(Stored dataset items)
-- Opening Marker --

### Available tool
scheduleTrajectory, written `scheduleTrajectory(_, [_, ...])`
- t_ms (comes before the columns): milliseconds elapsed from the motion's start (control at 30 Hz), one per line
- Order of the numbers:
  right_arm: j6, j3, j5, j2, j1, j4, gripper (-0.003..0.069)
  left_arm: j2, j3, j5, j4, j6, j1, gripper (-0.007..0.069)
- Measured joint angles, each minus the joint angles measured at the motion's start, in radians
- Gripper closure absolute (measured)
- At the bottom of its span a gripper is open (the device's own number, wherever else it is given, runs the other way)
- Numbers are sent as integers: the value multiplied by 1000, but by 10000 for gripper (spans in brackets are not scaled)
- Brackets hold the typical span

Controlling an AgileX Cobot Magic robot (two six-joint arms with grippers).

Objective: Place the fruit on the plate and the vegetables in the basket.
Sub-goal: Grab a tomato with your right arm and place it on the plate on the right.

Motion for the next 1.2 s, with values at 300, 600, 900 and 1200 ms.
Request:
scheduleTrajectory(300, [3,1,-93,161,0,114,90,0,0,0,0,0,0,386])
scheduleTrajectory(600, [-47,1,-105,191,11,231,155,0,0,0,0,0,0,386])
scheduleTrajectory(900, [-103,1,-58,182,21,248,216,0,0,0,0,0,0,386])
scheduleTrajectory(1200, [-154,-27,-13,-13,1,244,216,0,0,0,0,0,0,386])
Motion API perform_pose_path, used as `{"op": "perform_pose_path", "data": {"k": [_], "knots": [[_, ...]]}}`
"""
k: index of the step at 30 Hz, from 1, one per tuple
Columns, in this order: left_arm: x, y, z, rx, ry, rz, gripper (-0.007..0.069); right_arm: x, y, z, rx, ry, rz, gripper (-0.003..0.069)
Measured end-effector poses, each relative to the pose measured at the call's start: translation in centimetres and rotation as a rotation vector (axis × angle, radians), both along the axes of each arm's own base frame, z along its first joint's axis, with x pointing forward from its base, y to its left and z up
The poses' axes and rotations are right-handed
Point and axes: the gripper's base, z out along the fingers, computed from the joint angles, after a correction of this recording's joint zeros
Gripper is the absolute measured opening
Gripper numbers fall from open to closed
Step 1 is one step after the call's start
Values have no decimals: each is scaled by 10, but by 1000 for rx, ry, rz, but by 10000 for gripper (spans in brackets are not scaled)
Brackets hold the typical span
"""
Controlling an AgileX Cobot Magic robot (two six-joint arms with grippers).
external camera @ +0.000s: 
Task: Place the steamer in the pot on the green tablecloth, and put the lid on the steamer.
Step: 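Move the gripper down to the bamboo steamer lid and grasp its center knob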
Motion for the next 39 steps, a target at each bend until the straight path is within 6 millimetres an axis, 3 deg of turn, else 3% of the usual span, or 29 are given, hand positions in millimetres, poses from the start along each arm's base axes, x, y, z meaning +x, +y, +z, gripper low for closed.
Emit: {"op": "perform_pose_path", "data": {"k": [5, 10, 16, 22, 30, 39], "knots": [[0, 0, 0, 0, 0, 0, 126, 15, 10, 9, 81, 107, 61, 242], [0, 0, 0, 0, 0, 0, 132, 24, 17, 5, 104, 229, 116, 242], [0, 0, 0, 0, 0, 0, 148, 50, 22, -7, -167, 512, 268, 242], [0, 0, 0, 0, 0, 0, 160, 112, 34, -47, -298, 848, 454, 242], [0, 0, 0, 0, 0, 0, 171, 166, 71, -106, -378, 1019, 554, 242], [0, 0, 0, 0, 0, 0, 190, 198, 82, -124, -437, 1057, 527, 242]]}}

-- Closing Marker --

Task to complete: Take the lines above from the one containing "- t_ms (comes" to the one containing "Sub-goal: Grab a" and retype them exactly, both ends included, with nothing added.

Solved problem:
- t_ms (comes before the columns): milliseconds elapsed from the motion's start (control at 30 Hz), one per line
- Order of the numbers:
  right_arm: j6, j3, j5, j2, j1, j4, gripper (-0.003..0.069)
  left_arm: j2, j3, j5, j4, j6, j1, gripper (-0.007..0.069)
- Measured joint angles, each minus the joint angles measured at the motion's start, in radians
- Gripper closure absolute (measured)
- At the bottom of its span a gripper is open (the device's own number, wherever else it is given, runs the other way)
- Numbers are sent as integers: the value multiplied by 1000, but by 10000 for gripper (spans in brackets are not scaled)
- Brackets hold the typical span

Controlling an AgileX Cobot Magic robot (two six-joint arms with grippers).

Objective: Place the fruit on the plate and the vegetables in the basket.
Sub-goal: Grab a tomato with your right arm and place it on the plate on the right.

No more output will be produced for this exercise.